At the October term, 1852, of the county court of Pulaski county, certain proceedings, to which Couch was a party, touching a public road, were finally decided adversely to him. He took a bill of exceptions, filed an affidavit, and prayed an appeal to the Circuit Court, which the County Court granted. On the 6th of December following, a certified transcript of the proceedings was filed in the Circuit Court, and on the 20th of January, 185#; on motion of the attorney general, Couch being present and resisting, the Circuit Court dismissed the supposed cause, to which Couch, by his attorney, excepted, and sued out a writ of error to this court.
There was really no cause in the Circuit Court to dismiss. The prayer for an appeal,, and the action of the County Court upon it had no legal effect to transfer the cause to the Circuit Court: nor did the filing of the transcript there, on the part of Couch, have any such effect. Not that the Circuit Court had no appellate jurisdiction of such a cause, but because no steps had been taken to invoke that jurisdiction. Such steps can be taken in the Circuit Court only in the absence of statutory regulations, touching such cases, of which we have none, beyond the act of the 21st December, 1846, (Dig. p. 313, sec. 12), investing the Circuit Court with intermediate appellate power, but making no regulations for its exercise.
Until the Legislature shall think proper to make such regulations, the Circuit Courts, at the instance of parties, must use their common law and other means known to the law, to give effect to these intermediate appellate powers thus invested in them as (Carnall vs. Crawford county, 6 Eng. R. at p. 613), to matters properly cognizable in the County Courts, and not provided for by the act of the 4th January, 1849, (Pamph. Act p. 59). The case of Carnall vs. Crawford county, was within the provisions of this latter act and was brought into the Circuit Court in accordance with its regulations, and it was held that in such ca.ses the Legislature contemplated a qualified trial de novo in the Circuit Court, as provided for appeals from the Probate Court. Cases like this at bar, however, being unprovided for by statute, remain, as at common law, and are subject to be quashed or affirmed only in the Circuit Court, as the case may be. The process in the Circuit Court performing the functions of a writ of error, (ib. at p. 614).
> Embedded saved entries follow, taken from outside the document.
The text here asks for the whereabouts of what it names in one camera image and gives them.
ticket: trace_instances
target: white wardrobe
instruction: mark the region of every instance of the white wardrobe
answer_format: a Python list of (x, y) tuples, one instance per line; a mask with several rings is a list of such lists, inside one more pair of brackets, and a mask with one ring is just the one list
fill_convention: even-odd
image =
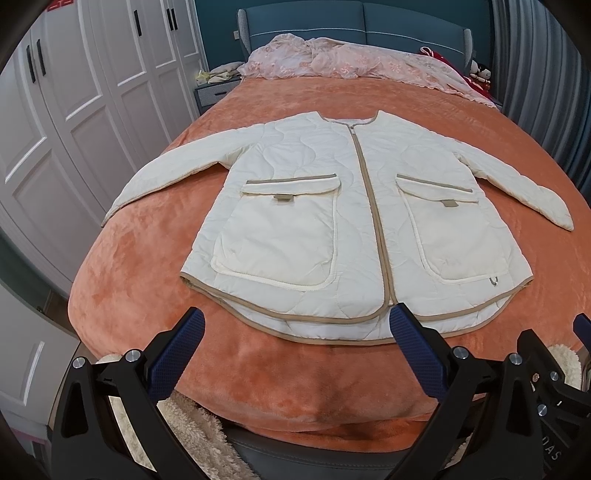
[(69, 293), (127, 181), (197, 116), (193, 0), (44, 12), (0, 74), (0, 228)]

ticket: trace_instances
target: stuffed toy
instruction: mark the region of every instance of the stuffed toy
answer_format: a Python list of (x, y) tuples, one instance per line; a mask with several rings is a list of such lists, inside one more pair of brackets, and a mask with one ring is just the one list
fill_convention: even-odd
[(483, 90), (488, 92), (491, 89), (491, 71), (482, 63), (476, 63), (472, 60), (470, 77), (479, 82)]

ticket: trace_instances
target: fleece fabric
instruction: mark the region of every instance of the fleece fabric
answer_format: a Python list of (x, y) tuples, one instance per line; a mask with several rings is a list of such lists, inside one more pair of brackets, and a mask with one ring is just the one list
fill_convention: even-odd
[[(189, 127), (173, 147), (232, 128), (317, 110), (325, 118), (393, 113), (513, 166), (566, 203), (575, 229), (556, 227), (478, 180), (527, 258), (535, 280), (493, 322), (449, 339), (483, 358), (515, 350), (533, 328), (546, 345), (578, 351), (574, 317), (591, 314), (591, 211), (552, 158), (492, 108), (437, 90), (381, 79), (247, 80)], [(396, 344), (306, 345), (249, 327), (178, 272), (228, 176), (218, 165), (117, 212), (74, 281), (69, 317), (101, 358), (145, 348), (190, 306), (206, 333), (177, 390), (208, 410), (271, 438), (350, 451), (409, 447), (433, 411)]]

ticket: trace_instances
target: nightstand
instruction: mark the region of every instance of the nightstand
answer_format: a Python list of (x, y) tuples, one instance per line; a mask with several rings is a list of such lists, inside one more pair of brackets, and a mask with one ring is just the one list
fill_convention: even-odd
[(203, 115), (213, 105), (218, 103), (231, 90), (237, 87), (241, 79), (240, 75), (237, 75), (222, 83), (206, 83), (195, 88), (193, 93), (195, 94), (195, 100), (197, 100), (199, 114)]

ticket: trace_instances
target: zipper
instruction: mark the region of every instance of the zipper
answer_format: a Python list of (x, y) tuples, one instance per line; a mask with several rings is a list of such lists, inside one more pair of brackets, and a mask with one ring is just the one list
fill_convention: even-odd
[(382, 221), (379, 217), (378, 202), (375, 199), (374, 188), (371, 185), (371, 180), (369, 178), (367, 163), (365, 163), (365, 157), (363, 156), (359, 139), (357, 138), (357, 134), (355, 133), (353, 127), (347, 125), (349, 133), (353, 138), (353, 144), (355, 145), (355, 151), (359, 161), (359, 168), (361, 170), (361, 177), (363, 178), (365, 191), (368, 195), (369, 209), (371, 210), (372, 220), (374, 222), (375, 239), (378, 246), (379, 266), (382, 271), (382, 280), (384, 283), (384, 305), (395, 305), (397, 301), (394, 294), (394, 280), (392, 278), (392, 268), (390, 268), (390, 262), (388, 259), (388, 250), (386, 249), (384, 229), (382, 227)]

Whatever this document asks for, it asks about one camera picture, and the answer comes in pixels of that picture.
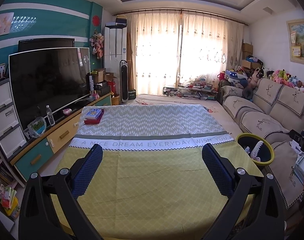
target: yellow tablecloth
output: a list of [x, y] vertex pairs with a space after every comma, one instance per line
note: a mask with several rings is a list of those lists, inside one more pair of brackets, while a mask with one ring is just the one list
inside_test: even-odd
[[[262, 176], [235, 142], [218, 153], [249, 174]], [[68, 147], [57, 170], [71, 167], [89, 149]], [[103, 160], [78, 202], [105, 239], [200, 239], [217, 218], [222, 196], [202, 160], [202, 147], [159, 151], [104, 151]], [[56, 196], [60, 222], [69, 227]], [[244, 219], [249, 196], [239, 221]]]

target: teal wall
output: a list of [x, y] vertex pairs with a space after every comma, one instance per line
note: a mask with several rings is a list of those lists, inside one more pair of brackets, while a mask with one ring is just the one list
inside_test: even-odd
[[28, 36], [40, 36], [42, 38], [43, 35], [53, 35], [72, 36], [76, 39], [75, 47], [89, 47], [91, 68], [101, 67], [100, 60], [91, 57], [92, 47], [88, 39], [92, 37], [95, 28], [98, 32], [101, 30], [101, 25], [93, 26], [92, 17], [97, 15], [100, 20], [102, 19], [102, 6], [87, 0], [5, 0], [3, 5], [6, 4], [11, 4], [15, 8], [2, 10], [0, 14], [14, 12], [15, 18], [33, 17], [35, 22], [20, 31], [14, 31], [14, 26], [12, 26], [9, 34], [0, 36], [0, 64], [7, 64], [9, 54], [17, 52], [19, 37], [24, 40]]

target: curtain
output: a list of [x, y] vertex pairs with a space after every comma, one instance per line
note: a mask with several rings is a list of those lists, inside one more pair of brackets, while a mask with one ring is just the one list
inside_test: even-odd
[[161, 95], [176, 84], [180, 57], [180, 12], [149, 11], [130, 15], [134, 87], [137, 94]]
[[204, 80], [217, 86], [217, 75], [239, 65], [243, 25], [208, 15], [183, 12], [179, 82]]

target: television
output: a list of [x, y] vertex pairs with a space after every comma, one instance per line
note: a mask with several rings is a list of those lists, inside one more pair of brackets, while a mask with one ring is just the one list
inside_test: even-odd
[[14, 104], [23, 129], [36, 117], [46, 117], [89, 95], [89, 48], [51, 48], [9, 55]]
[[18, 52], [49, 48], [74, 47], [74, 39], [71, 38], [40, 38], [21, 40], [18, 42]]

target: storage drawer unit
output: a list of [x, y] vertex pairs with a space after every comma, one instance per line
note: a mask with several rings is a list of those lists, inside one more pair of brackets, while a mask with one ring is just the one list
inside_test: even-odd
[[99, 102], [95, 103], [95, 106], [111, 106], [111, 96], [103, 98]]
[[58, 150], [60, 150], [63, 145], [65, 145], [75, 136], [80, 117], [81, 114], [78, 114], [47, 136], [53, 153], [56, 153]]
[[22, 156], [15, 164], [16, 168], [24, 176], [26, 180], [29, 179], [31, 173], [38, 171], [38, 169], [53, 156], [50, 144], [47, 138], [44, 138], [25, 155]]
[[0, 136], [19, 123], [14, 105], [0, 112]]
[[7, 158], [9, 158], [19, 147], [27, 141], [22, 133], [21, 127], [17, 125], [13, 131], [0, 140], [0, 147]]
[[0, 85], [0, 109], [12, 102], [9, 82]]

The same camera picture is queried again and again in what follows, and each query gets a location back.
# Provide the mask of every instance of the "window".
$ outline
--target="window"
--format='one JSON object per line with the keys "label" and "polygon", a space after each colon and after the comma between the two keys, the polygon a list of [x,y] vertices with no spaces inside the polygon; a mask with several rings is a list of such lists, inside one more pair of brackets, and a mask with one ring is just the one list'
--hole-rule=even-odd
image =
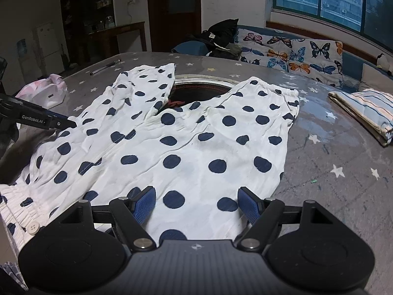
{"label": "window", "polygon": [[393,0],[274,0],[274,7],[337,24],[393,51]]}

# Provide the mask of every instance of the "blue gripper pad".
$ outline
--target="blue gripper pad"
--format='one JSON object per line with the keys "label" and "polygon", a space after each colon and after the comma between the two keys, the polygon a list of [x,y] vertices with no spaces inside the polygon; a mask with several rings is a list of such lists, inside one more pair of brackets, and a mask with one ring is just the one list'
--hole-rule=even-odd
{"label": "blue gripper pad", "polygon": [[237,191],[237,204],[251,225],[260,217],[257,203],[241,188]]}
{"label": "blue gripper pad", "polygon": [[148,186],[132,200],[136,201],[135,210],[132,214],[137,222],[142,225],[156,206],[156,189]]}

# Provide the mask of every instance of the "white button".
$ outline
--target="white button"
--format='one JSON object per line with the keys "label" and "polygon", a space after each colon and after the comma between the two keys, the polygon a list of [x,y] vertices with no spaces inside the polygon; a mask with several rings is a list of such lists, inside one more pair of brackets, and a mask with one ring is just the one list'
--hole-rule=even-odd
{"label": "white button", "polygon": [[32,221],[28,226],[27,226],[27,233],[30,235],[35,235],[37,232],[40,230],[40,223],[36,221]]}

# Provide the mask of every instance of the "wooden door frame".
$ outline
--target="wooden door frame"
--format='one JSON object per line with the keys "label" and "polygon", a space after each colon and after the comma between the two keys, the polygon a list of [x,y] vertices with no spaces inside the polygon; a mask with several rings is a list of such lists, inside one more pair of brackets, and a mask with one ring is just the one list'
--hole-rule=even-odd
{"label": "wooden door frame", "polygon": [[[147,9],[149,12],[149,28],[150,28],[150,41],[151,41],[151,49],[154,52],[155,47],[157,46],[156,40],[156,27],[158,23],[155,22],[156,14],[154,12],[154,0],[147,0]],[[201,0],[195,0],[195,23],[196,29],[200,33],[202,32],[202,11],[201,11]]]}

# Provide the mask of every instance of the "window frame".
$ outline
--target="window frame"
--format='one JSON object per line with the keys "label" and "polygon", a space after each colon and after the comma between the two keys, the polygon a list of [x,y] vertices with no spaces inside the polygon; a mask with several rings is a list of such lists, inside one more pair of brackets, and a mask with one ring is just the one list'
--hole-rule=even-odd
{"label": "window frame", "polygon": [[277,0],[273,0],[273,9],[276,10],[283,10],[283,11],[288,11],[288,12],[292,12],[292,13],[298,13],[301,15],[305,15],[308,17],[312,17],[314,19],[317,19],[319,21],[322,22],[327,22],[333,25],[336,25],[338,27],[341,27],[343,29],[346,29],[352,33],[355,33],[363,38],[366,38],[367,40],[377,44],[378,46],[381,46],[382,48],[384,48],[385,50],[393,53],[393,49],[388,47],[387,45],[383,44],[382,42],[379,42],[378,40],[374,39],[373,37],[367,35],[366,33],[364,33],[364,26],[365,26],[365,16],[366,16],[366,5],[367,5],[367,0],[362,0],[362,20],[361,20],[361,24],[360,24],[360,31],[357,31],[351,27],[347,27],[346,25],[343,25],[341,23],[332,21],[330,19],[326,19],[325,17],[321,17],[321,6],[322,6],[322,0],[318,0],[318,9],[317,9],[317,14],[312,14],[312,13],[308,13],[308,12],[304,12],[304,11],[300,11],[300,10],[296,10],[296,9],[292,9],[292,8],[286,8],[285,6],[279,6],[277,5]]}

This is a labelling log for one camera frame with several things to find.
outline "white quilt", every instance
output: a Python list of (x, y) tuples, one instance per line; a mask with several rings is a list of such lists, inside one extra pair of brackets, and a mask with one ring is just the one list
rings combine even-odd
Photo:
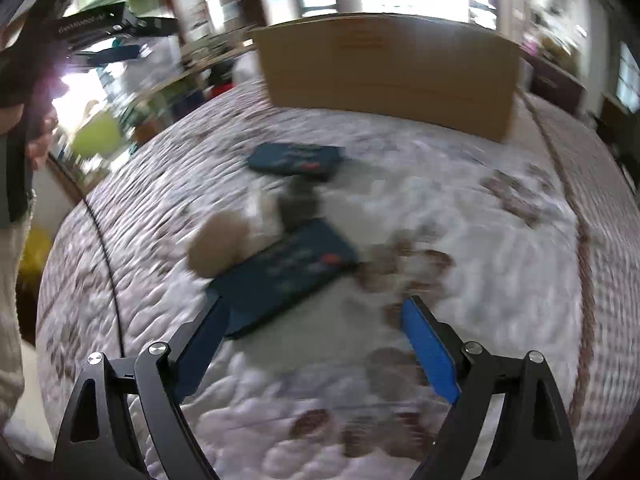
[[(244, 210), (259, 178), (265, 193), (282, 183), (244, 167), (260, 142), (343, 146), (351, 160), (322, 187), (323, 213), (364, 260), (372, 244), (395, 240), (394, 272), (337, 280), (220, 347), (182, 409), (221, 478), (411, 476), (448, 405), (394, 326), (403, 293), (421, 294), (463, 340), (495, 354), (541, 351), (568, 407), (581, 321), (575, 216), (520, 101), (516, 116), (510, 141), (495, 144), (413, 121), (273, 108), (251, 82), (169, 128), (92, 194), (117, 268), (127, 355), (168, 340), (201, 307), (207, 281), (184, 256), (207, 216)], [(54, 434), (86, 356), (117, 356), (113, 323), (79, 206), (40, 293), (40, 381)], [(481, 470), (499, 407), (495, 399), (468, 478)], [(164, 478), (139, 400), (130, 408), (149, 472)]]

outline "blue gripper pad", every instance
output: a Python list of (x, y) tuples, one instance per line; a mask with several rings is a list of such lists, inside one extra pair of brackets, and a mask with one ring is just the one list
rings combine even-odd
[(460, 396), (456, 369), (449, 352), (411, 298), (402, 304), (402, 330), (436, 393), (451, 404)]

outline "bed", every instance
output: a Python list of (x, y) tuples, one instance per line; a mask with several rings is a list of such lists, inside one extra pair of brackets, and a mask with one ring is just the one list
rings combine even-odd
[[(247, 338), (226, 341), (182, 410), (223, 479), (407, 479), (448, 406), (397, 326), (418, 293), (462, 339), (522, 357), (541, 351), (568, 410), (580, 478), (640, 397), (640, 218), (593, 130), (516, 96), (496, 144), (432, 124), (271, 106), (251, 80), (142, 148), (90, 195), (110, 250), (127, 356), (193, 319), (208, 281), (186, 265), (213, 213), (256, 215), (282, 180), (244, 166), (266, 140), (343, 146), (322, 211), (360, 251), (395, 250), (391, 272), (344, 277)], [(254, 218), (258, 236), (265, 208)], [(44, 271), (36, 349), (52, 434), (86, 357), (118, 357), (114, 307), (82, 205)], [(479, 473), (499, 416), (488, 412), (467, 469)], [(149, 473), (164, 478), (139, 401), (130, 411)]]

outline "brown box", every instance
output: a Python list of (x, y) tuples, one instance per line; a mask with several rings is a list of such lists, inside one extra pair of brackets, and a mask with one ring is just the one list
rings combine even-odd
[(390, 115), (501, 140), (519, 47), (475, 25), (333, 14), (254, 31), (276, 106)]

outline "green object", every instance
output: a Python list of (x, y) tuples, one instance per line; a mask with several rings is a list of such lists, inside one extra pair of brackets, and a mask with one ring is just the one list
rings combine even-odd
[(107, 158), (122, 147), (126, 140), (120, 133), (118, 121), (108, 110), (95, 114), (76, 133), (71, 150), (82, 158), (95, 155)]

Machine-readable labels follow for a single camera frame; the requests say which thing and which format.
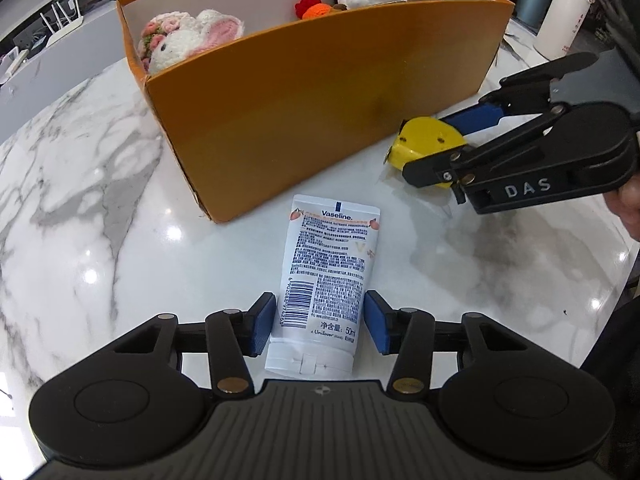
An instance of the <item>barcode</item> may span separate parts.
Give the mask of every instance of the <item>barcode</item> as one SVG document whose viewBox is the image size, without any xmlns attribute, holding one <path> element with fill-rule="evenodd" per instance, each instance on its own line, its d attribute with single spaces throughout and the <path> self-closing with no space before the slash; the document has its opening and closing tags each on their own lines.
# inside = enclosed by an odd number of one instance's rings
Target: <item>barcode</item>
<svg viewBox="0 0 640 480">
<path fill-rule="evenodd" d="M 306 328 L 306 320 L 311 309 L 314 284 L 309 282 L 289 282 L 284 299 L 282 326 Z"/>
</svg>

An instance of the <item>white tube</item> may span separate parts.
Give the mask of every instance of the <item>white tube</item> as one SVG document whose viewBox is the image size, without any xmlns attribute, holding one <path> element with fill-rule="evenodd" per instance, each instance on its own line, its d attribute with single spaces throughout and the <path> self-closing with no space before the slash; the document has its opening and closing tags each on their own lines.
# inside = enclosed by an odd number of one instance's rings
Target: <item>white tube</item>
<svg viewBox="0 0 640 480">
<path fill-rule="evenodd" d="M 298 379 L 351 375 L 379 228 L 377 207 L 294 197 L 265 369 Z"/>
</svg>

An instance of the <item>orange cardboard box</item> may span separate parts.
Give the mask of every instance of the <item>orange cardboard box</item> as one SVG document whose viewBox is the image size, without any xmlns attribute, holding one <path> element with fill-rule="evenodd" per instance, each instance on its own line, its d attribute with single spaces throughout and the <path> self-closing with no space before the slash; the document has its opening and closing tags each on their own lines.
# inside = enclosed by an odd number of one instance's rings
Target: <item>orange cardboard box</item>
<svg viewBox="0 0 640 480">
<path fill-rule="evenodd" d="M 118 0 L 131 71 L 216 222 L 473 95 L 513 10 L 423 0 L 297 21 L 297 1 Z M 203 9 L 243 20 L 244 38 L 148 76 L 136 53 L 145 23 Z"/>
</svg>

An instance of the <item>blue gripper pad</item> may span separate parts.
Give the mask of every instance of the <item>blue gripper pad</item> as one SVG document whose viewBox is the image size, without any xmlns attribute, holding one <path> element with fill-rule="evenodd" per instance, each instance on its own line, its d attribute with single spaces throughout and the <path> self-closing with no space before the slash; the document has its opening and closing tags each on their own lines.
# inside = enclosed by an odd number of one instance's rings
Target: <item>blue gripper pad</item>
<svg viewBox="0 0 640 480">
<path fill-rule="evenodd" d="M 502 108 L 489 103 L 478 104 L 441 118 L 443 123 L 453 126 L 462 135 L 479 132 L 495 126 L 504 117 Z"/>
<path fill-rule="evenodd" d="M 251 350 L 254 354 L 260 355 L 271 334 L 271 327 L 273 327 L 273 317 L 276 314 L 276 297 L 271 292 L 265 292 L 250 310 L 254 308 L 260 310 L 260 313 L 255 317 Z"/>
<path fill-rule="evenodd" d="M 369 329 L 371 338 L 376 344 L 378 352 L 382 355 L 389 355 L 390 342 L 389 332 L 386 328 L 386 317 L 379 304 L 373 296 L 367 292 L 364 295 L 364 322 Z"/>
</svg>

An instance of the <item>red crocheted flower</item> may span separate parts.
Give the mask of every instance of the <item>red crocheted flower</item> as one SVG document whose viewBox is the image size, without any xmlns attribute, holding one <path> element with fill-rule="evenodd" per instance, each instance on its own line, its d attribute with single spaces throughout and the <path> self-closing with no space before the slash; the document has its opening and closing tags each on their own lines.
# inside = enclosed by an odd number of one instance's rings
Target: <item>red crocheted flower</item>
<svg viewBox="0 0 640 480">
<path fill-rule="evenodd" d="M 315 4 L 321 4 L 322 0 L 300 0 L 296 3 L 296 16 L 299 20 L 302 19 L 302 15 L 307 12 L 309 7 L 313 7 Z"/>
</svg>

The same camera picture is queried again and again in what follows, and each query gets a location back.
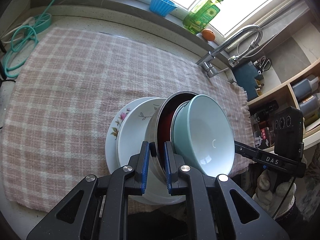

Neither the constitution nor any statute of this State invests the county court with exclusive j urisdiction in matters of public roads, closed to superior review; on the contrary these courts are doubly open to the primary review of the Circuit Courts clothed, as they are, with constitutional power of superintending and statutory power of intermediate appeal. Doubtless, therefore, when the party in this case shall properly present his case in the Circuit Court, he will be entitled to have it heard and have the doings in the County Court either quashed or affirmed.
Finding no error in the action of the Circuit Court, its doings in this case must be affirmed.